Collection entries:
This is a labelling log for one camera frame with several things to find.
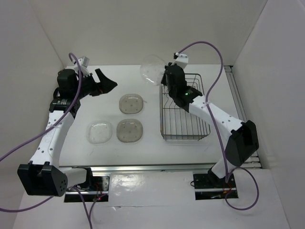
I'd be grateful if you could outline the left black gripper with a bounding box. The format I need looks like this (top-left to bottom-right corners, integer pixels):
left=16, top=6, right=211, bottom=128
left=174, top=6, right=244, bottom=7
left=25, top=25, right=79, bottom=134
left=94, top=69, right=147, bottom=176
left=73, top=68, right=117, bottom=99

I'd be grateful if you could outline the clear plate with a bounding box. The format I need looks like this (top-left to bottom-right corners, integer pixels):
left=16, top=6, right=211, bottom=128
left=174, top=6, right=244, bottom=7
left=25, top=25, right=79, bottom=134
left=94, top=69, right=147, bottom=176
left=87, top=121, right=112, bottom=145
left=140, top=54, right=166, bottom=86

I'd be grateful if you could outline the smoky plate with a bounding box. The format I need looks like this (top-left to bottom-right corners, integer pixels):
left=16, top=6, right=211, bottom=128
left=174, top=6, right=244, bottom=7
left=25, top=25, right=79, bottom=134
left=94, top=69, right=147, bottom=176
left=119, top=94, right=144, bottom=115
left=116, top=119, right=143, bottom=143

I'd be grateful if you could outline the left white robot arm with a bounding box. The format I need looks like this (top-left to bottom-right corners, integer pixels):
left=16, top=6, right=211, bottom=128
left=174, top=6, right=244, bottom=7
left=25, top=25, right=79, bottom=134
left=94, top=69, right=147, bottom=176
left=17, top=69, right=118, bottom=197

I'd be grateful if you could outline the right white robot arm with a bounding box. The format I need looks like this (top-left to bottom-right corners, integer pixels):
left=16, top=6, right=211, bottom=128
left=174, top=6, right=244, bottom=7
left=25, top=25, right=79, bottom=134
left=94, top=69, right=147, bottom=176
left=162, top=64, right=259, bottom=187

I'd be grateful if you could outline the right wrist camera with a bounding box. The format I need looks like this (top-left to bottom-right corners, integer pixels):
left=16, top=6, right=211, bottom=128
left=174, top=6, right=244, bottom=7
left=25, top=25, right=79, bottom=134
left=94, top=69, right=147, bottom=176
left=173, top=52, right=189, bottom=69

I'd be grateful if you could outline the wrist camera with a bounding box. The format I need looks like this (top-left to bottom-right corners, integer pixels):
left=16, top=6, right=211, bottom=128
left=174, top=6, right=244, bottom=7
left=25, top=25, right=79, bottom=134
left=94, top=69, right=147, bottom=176
left=78, top=56, right=90, bottom=76
left=173, top=52, right=189, bottom=69

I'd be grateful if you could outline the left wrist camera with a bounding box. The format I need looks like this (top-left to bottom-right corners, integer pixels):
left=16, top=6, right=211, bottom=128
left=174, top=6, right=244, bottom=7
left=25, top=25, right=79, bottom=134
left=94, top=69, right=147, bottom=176
left=78, top=56, right=90, bottom=76

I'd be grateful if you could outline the metal wire dish rack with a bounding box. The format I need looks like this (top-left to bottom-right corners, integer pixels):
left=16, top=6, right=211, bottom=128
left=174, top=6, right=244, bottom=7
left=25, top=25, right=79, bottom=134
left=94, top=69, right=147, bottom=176
left=159, top=85, right=211, bottom=142

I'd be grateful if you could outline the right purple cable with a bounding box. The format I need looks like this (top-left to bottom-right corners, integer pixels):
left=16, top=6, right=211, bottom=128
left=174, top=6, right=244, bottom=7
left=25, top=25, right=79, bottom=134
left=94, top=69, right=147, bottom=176
left=177, top=42, right=260, bottom=210

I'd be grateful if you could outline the aluminium front rail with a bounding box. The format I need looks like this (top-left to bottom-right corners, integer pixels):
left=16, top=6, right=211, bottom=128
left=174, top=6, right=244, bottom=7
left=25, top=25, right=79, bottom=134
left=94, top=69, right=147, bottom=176
left=57, top=164, right=215, bottom=173

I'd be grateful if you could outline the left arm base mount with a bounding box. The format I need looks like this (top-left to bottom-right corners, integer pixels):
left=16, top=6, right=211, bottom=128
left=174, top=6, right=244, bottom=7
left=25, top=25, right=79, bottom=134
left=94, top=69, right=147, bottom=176
left=64, top=175, right=110, bottom=203

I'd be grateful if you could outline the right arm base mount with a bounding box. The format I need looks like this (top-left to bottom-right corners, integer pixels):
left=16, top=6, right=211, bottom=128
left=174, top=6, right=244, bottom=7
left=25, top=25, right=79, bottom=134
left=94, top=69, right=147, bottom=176
left=190, top=173, right=238, bottom=200

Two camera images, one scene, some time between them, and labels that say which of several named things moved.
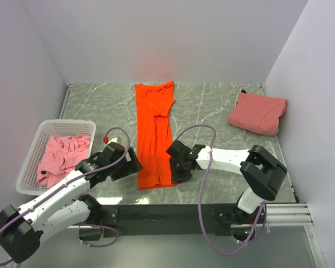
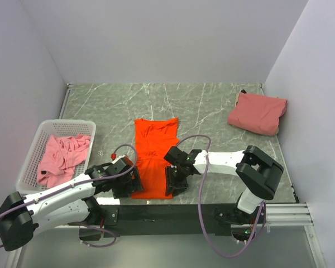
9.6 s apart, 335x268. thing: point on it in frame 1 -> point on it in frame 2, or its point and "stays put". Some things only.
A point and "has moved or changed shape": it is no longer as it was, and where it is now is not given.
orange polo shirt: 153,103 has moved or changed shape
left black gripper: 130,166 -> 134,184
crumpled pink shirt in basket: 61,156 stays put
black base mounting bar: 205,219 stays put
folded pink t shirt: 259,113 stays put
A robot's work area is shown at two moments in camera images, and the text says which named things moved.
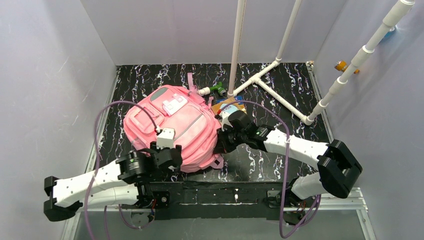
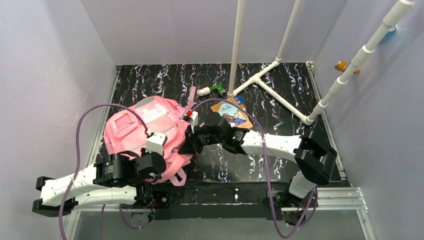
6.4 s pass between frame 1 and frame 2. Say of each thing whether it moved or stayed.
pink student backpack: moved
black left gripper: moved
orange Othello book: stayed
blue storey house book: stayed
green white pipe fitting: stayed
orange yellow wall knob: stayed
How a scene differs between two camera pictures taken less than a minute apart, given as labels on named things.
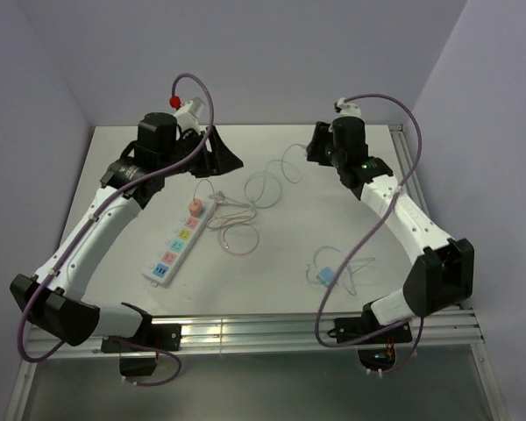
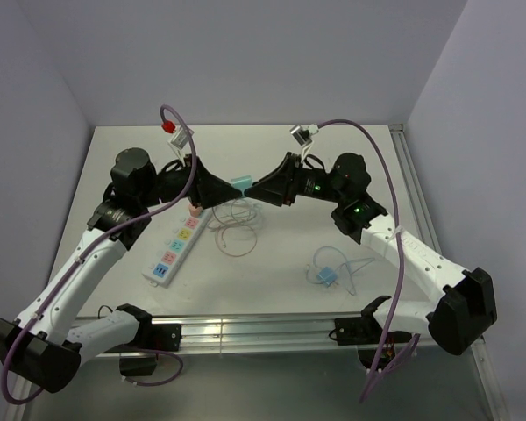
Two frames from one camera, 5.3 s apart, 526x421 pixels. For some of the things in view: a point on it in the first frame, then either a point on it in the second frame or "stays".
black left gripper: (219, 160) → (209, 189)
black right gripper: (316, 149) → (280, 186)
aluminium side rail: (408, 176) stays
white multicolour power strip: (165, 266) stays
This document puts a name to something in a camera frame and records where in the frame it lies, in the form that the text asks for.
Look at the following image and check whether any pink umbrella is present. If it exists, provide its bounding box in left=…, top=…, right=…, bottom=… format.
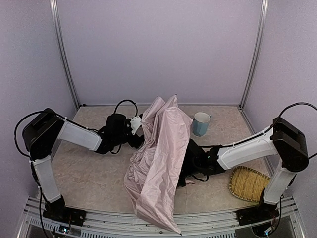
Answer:
left=123, top=95, right=193, bottom=234

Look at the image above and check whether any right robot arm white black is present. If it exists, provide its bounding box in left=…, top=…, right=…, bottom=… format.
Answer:
left=178, top=115, right=312, bottom=225

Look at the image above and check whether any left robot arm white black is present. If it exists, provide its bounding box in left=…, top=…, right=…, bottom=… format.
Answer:
left=13, top=99, right=145, bottom=226

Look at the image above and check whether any blue ceramic mug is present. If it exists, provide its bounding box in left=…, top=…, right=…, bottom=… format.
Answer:
left=193, top=112, right=211, bottom=137

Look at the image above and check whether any woven bamboo tray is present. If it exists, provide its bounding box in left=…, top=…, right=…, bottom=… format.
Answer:
left=229, top=166, right=271, bottom=203

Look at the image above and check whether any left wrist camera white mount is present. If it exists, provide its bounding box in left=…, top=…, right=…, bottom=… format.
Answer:
left=130, top=116, right=142, bottom=135

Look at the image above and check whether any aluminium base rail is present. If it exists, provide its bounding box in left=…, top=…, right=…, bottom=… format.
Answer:
left=17, top=195, right=306, bottom=238

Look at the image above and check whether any left aluminium frame post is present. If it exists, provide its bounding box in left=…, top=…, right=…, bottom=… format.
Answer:
left=50, top=0, right=81, bottom=110

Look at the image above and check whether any aluminium frame post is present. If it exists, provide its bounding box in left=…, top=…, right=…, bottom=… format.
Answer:
left=239, top=0, right=269, bottom=111
left=50, top=0, right=81, bottom=110

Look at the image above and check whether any right aluminium frame post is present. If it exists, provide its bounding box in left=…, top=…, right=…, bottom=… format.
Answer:
left=239, top=0, right=269, bottom=111

What the exercise asks:
Look over the records above, and wherever a line contains the string "apart", copy that line.

Answer box:
9.6 s apart, 335x268. thing: point on it in frame 1 -> point on it in frame 2, or its point and "stays put". Some things only.
How a scene differs between two camera pictures taken less than a minute apart, given as labels on named things.
Two frames from one camera, 5.3 s apart, 526x421 pixels. For some of the things in view: a point on it in the first frame, then either a point on it in the second frame or "stays".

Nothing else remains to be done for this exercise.